According to a recently released study by Aon Hewitt, increases in employer healthcare costs were their lowest in almost 20 years at 3.2%. But the numbers do not look as good when employee costs are included which is rising at an alarming rate. As more costs are borne by employees, it puts them in a difficult position of managing their benefits budget which should include retirement and other insurance protection.
In 2015, employees contributed $2490 to pay their premium plus $2208 for out of pocket costs compared to $2001 combined in 2005, a whopping 134% increase. High deductible healthcare plans (HDHC) are now the 2nd most popular plan with 16% used by companies and another 41% considering them along with reduced dependent subsidies and unitized pricing.
The National Center for Policy Analysis looking for the bright side for employees commented, “Americans should not bemoan the growth in out-of-pocket costs. It simply means we have more direct control of a greater share of our health care costs.”

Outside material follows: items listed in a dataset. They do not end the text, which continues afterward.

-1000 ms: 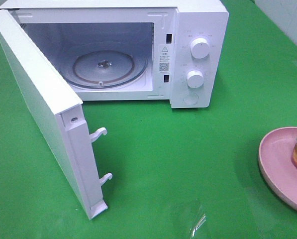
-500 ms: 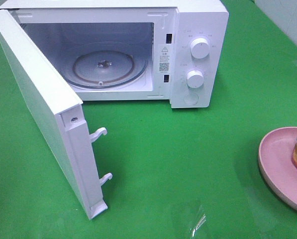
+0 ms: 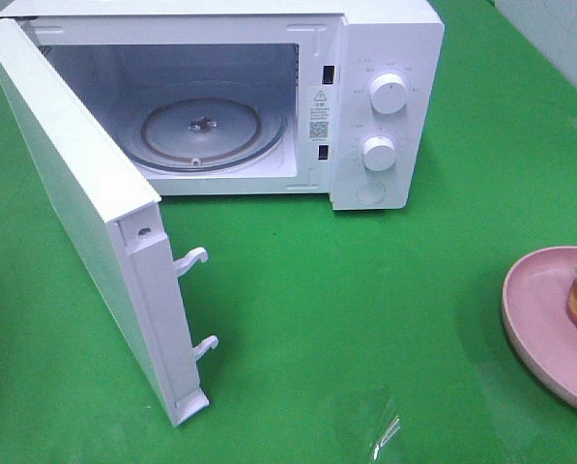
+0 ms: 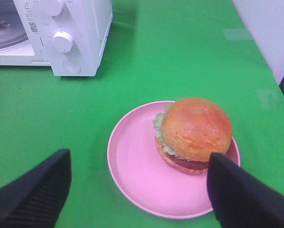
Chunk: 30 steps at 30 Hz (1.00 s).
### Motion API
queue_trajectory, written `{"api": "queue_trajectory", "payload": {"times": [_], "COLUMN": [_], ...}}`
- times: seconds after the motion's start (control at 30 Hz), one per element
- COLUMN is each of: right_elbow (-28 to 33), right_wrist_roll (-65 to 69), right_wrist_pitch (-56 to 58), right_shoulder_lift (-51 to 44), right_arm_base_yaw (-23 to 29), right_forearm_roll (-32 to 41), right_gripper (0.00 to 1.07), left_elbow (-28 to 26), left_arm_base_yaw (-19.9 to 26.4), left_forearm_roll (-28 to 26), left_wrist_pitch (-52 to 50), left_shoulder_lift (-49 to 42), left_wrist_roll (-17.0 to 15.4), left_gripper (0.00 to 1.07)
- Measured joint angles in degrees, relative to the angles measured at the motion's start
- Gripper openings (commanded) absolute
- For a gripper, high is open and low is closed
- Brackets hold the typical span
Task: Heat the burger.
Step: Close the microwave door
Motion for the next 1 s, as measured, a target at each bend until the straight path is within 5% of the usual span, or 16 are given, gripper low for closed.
{"api": "queue_trajectory", "payload": {"times": [0.33, 0.4, 0.43, 0.47, 0.5, 0.53, 1.0], "right_elbow": [0.0, 0.0, 0.0, 0.0, 0.0, 0.0, 0.0], "right_wrist_roll": [0.0, 0.0, 0.0, 0.0, 0.0, 0.0, 0.0], "right_wrist_pitch": [0.0, 0.0, 0.0, 0.0, 0.0, 0.0, -0.1], "right_shoulder_lift": [0.0, 0.0, 0.0, 0.0, 0.0, 0.0, 0.0], "right_arm_base_yaw": [0.0, 0.0, 0.0, 0.0, 0.0, 0.0, 0.0], "right_forearm_roll": [0.1, 0.1, 0.1, 0.1, 0.1, 0.1, 0.1], "right_gripper": [0.75, 0.75, 0.75, 0.75, 0.75, 0.75, 0.75], "left_elbow": [2.9, 3.1, 3.1, 3.1, 3.1, 3.1, 1.6], "left_arm_base_yaw": [0.0, 0.0, 0.0, 0.0, 0.0, 0.0, -0.2], "left_forearm_roll": [3.5, 11.7, 11.7, 17.9, 17.9, 23.8, 28.5], "left_wrist_pitch": [-20.4, -29.0, -29.0, -33.3, -33.3, -37.6, -45.8], "left_shoulder_lift": [15.5, 22.1, 22.1, 24.7, 24.7, 28.0, 40.5], "left_wrist_roll": [-5.6, -11.9, -11.9, -16.2, -16.2, -19.2, -22.6], "left_gripper": [0.00, 0.00, 0.00, 0.00, 0.00, 0.00, 0.00]}}
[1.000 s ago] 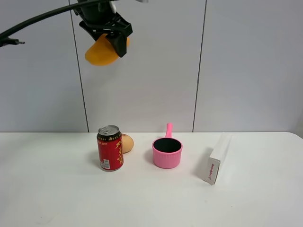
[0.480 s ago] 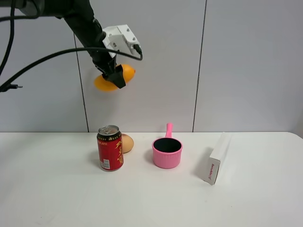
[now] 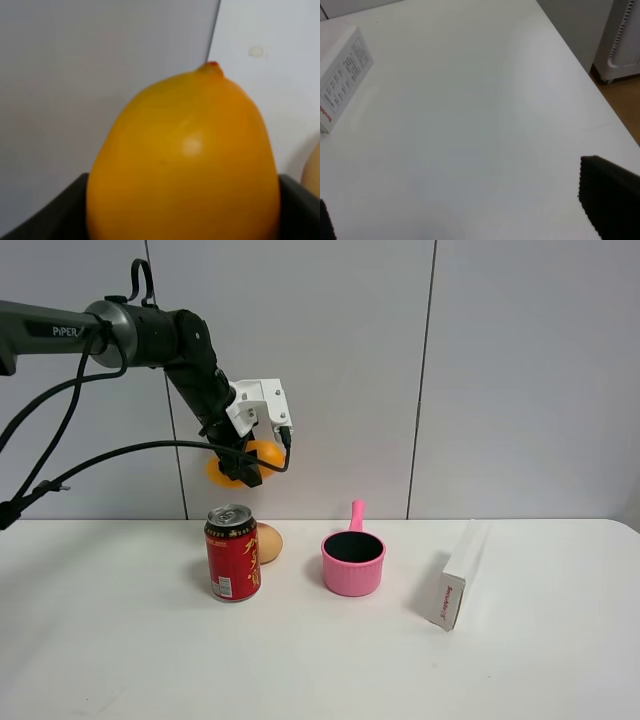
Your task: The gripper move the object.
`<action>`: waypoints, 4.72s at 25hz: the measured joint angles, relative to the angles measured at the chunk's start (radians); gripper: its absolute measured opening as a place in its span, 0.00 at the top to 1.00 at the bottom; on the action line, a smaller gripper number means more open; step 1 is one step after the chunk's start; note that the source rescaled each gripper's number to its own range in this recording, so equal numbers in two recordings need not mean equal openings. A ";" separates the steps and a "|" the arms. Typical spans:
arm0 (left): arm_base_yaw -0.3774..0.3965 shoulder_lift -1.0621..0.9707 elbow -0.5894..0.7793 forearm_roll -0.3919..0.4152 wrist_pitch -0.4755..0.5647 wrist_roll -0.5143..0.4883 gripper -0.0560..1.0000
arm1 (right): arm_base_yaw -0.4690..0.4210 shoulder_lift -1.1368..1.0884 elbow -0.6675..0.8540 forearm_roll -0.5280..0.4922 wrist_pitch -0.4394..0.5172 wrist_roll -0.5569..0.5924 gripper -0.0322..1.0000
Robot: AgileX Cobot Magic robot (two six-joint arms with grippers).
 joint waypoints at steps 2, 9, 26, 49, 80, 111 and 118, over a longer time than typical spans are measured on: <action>0.000 0.019 0.000 0.002 -0.007 0.002 0.94 | 0.000 0.000 0.000 0.000 0.000 0.000 0.00; 0.000 0.059 0.000 0.003 -0.028 0.008 0.94 | 0.000 0.000 0.000 0.000 0.000 0.000 0.00; 0.000 0.107 -0.002 0.004 -0.081 0.049 0.94 | 0.000 0.000 0.000 0.000 0.000 0.000 0.00; 0.000 0.120 -0.003 0.004 -0.098 0.094 0.94 | 0.000 0.000 0.000 0.000 0.000 0.000 0.00; -0.005 0.037 -0.003 0.001 -0.064 0.094 0.86 | 0.000 0.000 0.000 0.000 0.000 0.000 0.00; 0.115 -1.103 0.385 0.308 0.404 -1.024 0.85 | 0.000 0.000 0.000 0.000 0.000 0.000 0.00; 0.285 -1.523 0.837 0.104 0.404 -1.054 0.85 | 0.000 0.000 0.000 0.000 0.000 0.000 0.00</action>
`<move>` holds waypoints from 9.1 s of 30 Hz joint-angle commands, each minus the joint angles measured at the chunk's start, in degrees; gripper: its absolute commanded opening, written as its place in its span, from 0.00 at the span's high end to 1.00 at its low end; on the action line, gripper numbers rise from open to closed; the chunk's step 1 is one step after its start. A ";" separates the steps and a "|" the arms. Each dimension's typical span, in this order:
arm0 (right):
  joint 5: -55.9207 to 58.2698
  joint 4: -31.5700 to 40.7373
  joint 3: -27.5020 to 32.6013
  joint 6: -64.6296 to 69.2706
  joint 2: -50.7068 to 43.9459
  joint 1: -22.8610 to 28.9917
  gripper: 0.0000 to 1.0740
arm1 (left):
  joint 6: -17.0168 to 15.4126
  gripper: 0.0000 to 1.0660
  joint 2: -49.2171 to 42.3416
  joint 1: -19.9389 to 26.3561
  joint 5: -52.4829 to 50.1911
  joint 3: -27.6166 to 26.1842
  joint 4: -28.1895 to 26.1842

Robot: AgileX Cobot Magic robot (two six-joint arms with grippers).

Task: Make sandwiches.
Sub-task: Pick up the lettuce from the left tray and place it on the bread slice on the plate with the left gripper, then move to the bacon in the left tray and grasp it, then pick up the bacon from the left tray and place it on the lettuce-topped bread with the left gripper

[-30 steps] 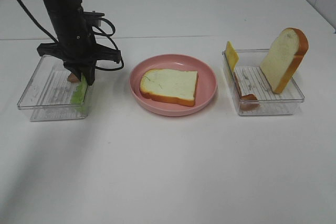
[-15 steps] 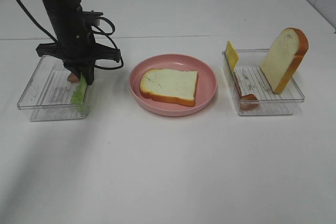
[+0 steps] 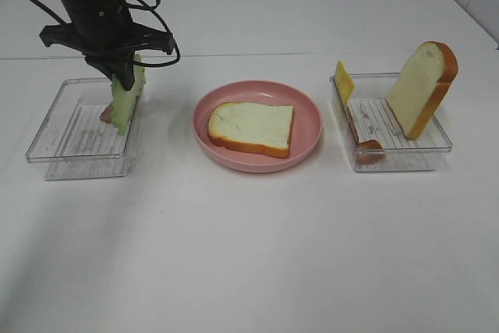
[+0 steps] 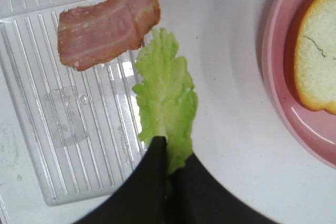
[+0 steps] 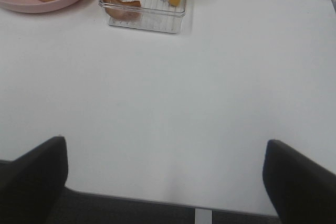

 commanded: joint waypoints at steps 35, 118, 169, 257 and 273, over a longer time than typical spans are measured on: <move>-0.23 0.40 0.06 0.00 -0.17 0.00 0.08 | 10.94 1.00 1.78 -9.05 -8.08 -15.07 -26.70; -0.23 0.40 0.06 0.00 -0.17 0.00 0.08 | 5.67 0.05 6.25 -8.08 13.87 -32.26 -2.86; -0.23 0.40 0.06 0.00 -0.17 0.00 0.08 | -0.57 0.05 9.40 1.89 5.21 -19.65 1.38; -0.23 0.40 0.06 0.00 -0.17 0.00 0.08 | -4.53 1.00 15.58 1.83 13.92 -33.86 1.20; -0.23 0.40 0.06 0.00 -0.17 0.00 0.08 | -1.20 1.00 10.08 -2.35 13.01 -37.01 -4.98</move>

Just as companies offloaded costs and liability in retirement plans when moving from a DB (defined benefit) to DC (defined contribution plan like a 401(k) and 403(b) plan), they are beginning the same process for healthcare. 401(k)s were designed to be a savings supplement augmenting DB plans and Social Security – they have become the main retirement savings vehicles for middle America. It looks like HSAs could be the equivalent of 401(k) plans for healthcare costs.

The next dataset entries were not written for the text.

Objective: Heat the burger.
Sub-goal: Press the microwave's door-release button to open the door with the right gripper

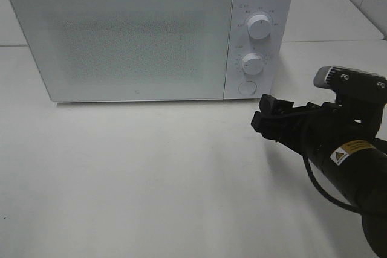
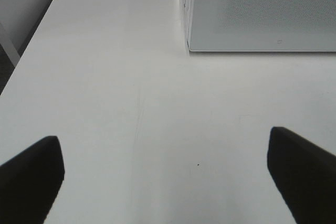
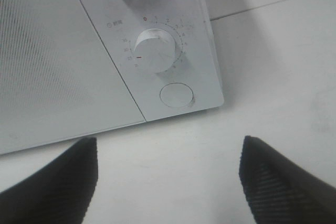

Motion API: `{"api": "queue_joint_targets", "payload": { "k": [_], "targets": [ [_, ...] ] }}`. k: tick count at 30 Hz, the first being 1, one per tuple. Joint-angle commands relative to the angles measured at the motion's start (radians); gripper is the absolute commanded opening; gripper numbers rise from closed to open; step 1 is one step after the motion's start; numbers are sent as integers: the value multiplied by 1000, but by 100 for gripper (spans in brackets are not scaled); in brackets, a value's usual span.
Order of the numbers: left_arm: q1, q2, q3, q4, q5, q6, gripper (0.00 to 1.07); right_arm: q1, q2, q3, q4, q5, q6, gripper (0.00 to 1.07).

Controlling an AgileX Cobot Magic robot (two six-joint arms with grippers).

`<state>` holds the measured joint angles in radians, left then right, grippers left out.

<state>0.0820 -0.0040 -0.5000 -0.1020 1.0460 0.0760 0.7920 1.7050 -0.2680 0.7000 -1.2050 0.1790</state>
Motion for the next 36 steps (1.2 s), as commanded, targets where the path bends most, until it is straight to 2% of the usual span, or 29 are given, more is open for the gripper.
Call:
{"api": "queue_joint_targets", "payload": {
  "k": [1,2,6,7,9,11,12,13,15,17,19,20,22,23,26,28,36],
  "targets": [
    [1,-20,3,-1,-8,-6,100,3,1,-7,-6,-13,143,73],
    [1,-20,3,-1,-8,-6,100,3,1,-7,-6,-13,259,71],
    [1,-20,3,-1,-8,-6,100,3,1,-7,-6,-13,428,68],
    [1,-20,3,-1,-8,-6,100,3,1,-7,-6,-13,568,64],
    [1,-20,3,-1,-8,-6,100,3,1,-7,-6,-13,626,63],
    [1,-20,3,-1,-8,-6,100,3,1,-7,-6,-13,832,57],
    [1,-20,3,-1,-8,-6,100,3,1,-7,-6,-13,832,57],
    [1,-20,3,-1,-8,-6,100,3,1,-7,-6,-13,942,52],
    [1,-20,3,-1,-8,-6,100,3,1,-7,-6,-13,994,50],
    [1,-20,3,-1,-8,-6,100,3,1,-7,-6,-13,1157,39],
    [1,-20,3,-1,-8,-6,100,3,1,-7,-6,-12,1191,36],
    [1,-20,3,-1,-8,-6,100,3,1,-7,-6,-12,1233,28],
    [1,-20,3,-1,-8,-6,100,3,1,-7,-6,-12,1244,24],
    [1,-20,3,-1,-8,-6,100,3,1,-7,-6,-11,1254,17],
    [1,-20,3,-1,-8,-6,100,3,1,-7,-6,-8,1254,14],
    [1,-20,3,-1,-8,-6,100,3,1,-7,-6,26,1254,1],
    [1,-20,3,-1,-8,-6,100,3,19,-36,-6,111,1262,0]
  ]
}}
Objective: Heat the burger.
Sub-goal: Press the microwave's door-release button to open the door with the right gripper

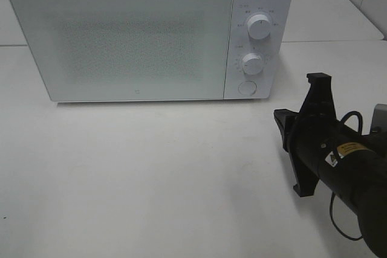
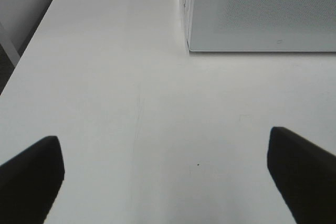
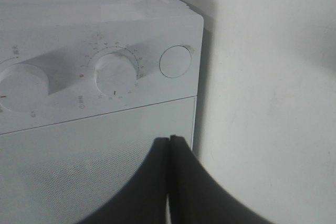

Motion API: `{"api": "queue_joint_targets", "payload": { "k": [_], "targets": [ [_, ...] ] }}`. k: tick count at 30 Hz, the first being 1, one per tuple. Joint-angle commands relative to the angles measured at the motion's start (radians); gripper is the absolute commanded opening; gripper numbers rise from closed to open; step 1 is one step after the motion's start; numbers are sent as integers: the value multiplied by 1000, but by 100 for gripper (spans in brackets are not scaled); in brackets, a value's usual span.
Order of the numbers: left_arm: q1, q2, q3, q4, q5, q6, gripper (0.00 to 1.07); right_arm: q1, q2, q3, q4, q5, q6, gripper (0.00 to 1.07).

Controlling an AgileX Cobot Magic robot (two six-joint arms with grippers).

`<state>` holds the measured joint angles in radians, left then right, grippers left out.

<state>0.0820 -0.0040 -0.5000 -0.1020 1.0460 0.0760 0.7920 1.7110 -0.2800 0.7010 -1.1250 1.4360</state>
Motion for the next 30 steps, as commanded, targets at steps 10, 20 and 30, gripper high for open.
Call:
{"api": "queue_joint_targets", "payload": {
  "k": [10,20,30],
  "targets": [
    [1,-20,3,-1,-8,-6,100,0,116,-118,-7,40,5,0],
    [1,-20,3,-1,-8,-6,100,-37,197,-193,-10,46,-6,0],
    [1,-20,3,-1,-8,-6,100,-132,200,-293,-12,176,-128,1]
  ]
}}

The shift in healthcare costs along with the ACA have accelerated the DC-ization of healthcare benefits. Learning a lesson from retirement plans, employers should help employees to not just make sure that there are getting the best value for their money, even if the company is not paying, and they should consider helping them manage to the best outcome for themselves and their family as well as balancing their benefits budget. The convergence of benefits and managing the budget will only become more important to employers and their workers.